Another of those Sundays I'd tactlessly brought to Sara's house one of those cassettes that I guarded like a state secret. After we'd poured our coffee, I asked them to sit round the sound system and keep quiet, and in the open space that served as a living room, the three of us listened to Sara talking about their hotel. "The war was in the hotel, we carried it in our pockets," we heard her say. "I can't tell you all the things I saw, because there are people who are still alive, and I'm no informer; I don't want to destroy reputations or dig up anything that someone wants to keep buried. But if I could, if we were alone in the world, you and I, in this house, if a bomb had fallen and Colombia no longer existed and only we existed, and you asked me what went on, I could tell you everything. . Later you'd be sorry you knew. One gets contaminated by this kind of knowledge, Gabriel; I don't know how better to tell you, but that's how it is. If they'd asked me, I would have said, I prefer to close my eyes, not to see those things. But of course, no one asked me. Who would have had the decency? In spite of my father being the owner of the hotel, no? Because if there was any logic in the world, an angel of the Annunciation should have appeared in the Nueva Europa and warned my father that this would happen, that that would happen. No, not logic: justice. A warning would have been fair at the very least, but of course one can't count on such things, that clause is not in the contract. The contracts are written up there and you sign them without complaint, and later things happen and who do you talk to if you're not satisfied. . Anyway, I can't tell you everything, but I can tell you about the hotel, about the hotel and the war and the effects on my life, because one is also the spaces where one has grown up.

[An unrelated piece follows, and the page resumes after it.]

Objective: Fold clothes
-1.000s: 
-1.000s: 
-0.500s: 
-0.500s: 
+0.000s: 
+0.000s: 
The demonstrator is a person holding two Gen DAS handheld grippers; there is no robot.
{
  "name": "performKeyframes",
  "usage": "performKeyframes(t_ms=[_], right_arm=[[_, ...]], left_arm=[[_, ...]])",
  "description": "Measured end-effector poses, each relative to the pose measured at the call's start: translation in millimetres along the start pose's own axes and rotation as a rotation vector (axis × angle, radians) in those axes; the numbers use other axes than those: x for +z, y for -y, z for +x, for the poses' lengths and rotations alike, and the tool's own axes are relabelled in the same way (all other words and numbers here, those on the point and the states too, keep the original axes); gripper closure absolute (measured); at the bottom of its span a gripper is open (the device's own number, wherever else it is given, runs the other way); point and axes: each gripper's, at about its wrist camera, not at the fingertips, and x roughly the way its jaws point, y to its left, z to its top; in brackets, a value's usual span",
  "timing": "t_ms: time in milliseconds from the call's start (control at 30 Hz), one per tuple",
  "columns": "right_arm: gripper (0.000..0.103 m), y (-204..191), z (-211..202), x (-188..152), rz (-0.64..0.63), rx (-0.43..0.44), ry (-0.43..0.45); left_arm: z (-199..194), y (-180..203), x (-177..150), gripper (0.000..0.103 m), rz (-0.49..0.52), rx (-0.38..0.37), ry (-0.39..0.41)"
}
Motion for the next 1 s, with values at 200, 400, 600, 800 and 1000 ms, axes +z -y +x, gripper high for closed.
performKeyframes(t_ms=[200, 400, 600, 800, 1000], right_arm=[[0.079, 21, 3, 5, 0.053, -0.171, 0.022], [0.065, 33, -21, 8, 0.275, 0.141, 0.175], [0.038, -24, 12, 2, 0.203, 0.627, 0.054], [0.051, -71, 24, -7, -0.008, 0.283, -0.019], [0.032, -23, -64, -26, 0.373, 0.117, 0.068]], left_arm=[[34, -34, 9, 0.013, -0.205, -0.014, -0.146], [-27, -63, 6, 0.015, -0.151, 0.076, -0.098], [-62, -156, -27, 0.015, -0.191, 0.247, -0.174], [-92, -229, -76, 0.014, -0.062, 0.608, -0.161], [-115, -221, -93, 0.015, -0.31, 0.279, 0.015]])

"You ask me if I regret anything. Everybody regrets something, don't they? But you ask and right there I get the image of the face of old lady Lehder in my head. She was one of the Germans from Mompos. That's what we called the German Nazis in Mompos. Some of them had been regular clients of the hotel before 1940; several of them knew Eduardo Santos. Much better than I did, as well. That's why it was so strange, Gabriel. That's why it was so surprising that woman should come looking for me. It was the beginning of 1945. She came to find me to ask me to intercede on behalf of her husband. That's how she said it, it's not my fault, she'd said intercede on his behalf. Herr Lehder had just been confined to the Hotel Sabaneta. No, I refuse to speak of a 'concentration camp'; language can't play those tricks on us. One thing is one thing and another thing is something else. The thing is that Frau Lehder was living alone in her house in Mompos, her servants had left, she'd had her electricity cut off. And her husband was in the Sabaneta. That's why she came to see me, to ask for help. I told her to go away, maybe more politely, but that's what I said to her. And she told me about her son in the Wehrmacht, a young man of your age, she said to me, he's just a boy, he fought at Leningrad until he was wounded. I just want to be allowed to listen to the radio, to know if anyone has news of my son, whether he froze to death in Leningrad, Fraulein Guterman. It seems the soldiers have to urinate in their trousers to feel a little bit of warmth. I said no. I didn't even let her sit down to listen to the radio. Later I heard that the Lehders had found a lawyer friend in the Ministry of Foreign Affairs, and so they were able to return to Berlin. In any case, I remember that: having refused to let old lady Lehder sit down by the radio and see if anyone mentioned her little soldier. I didn't give a damn about the little soldier or about old lady Lehder. But that wasn't the worst. The worst thing is that even today I wouldn't help her. You ask me if I regret anything and I think about that, but the way to fix it, today, would be for it not to have happened. There's no other way. Because if it happened again, I'd do the same. Yes, I wouldn't think twice. It's terrible, but that's how it is."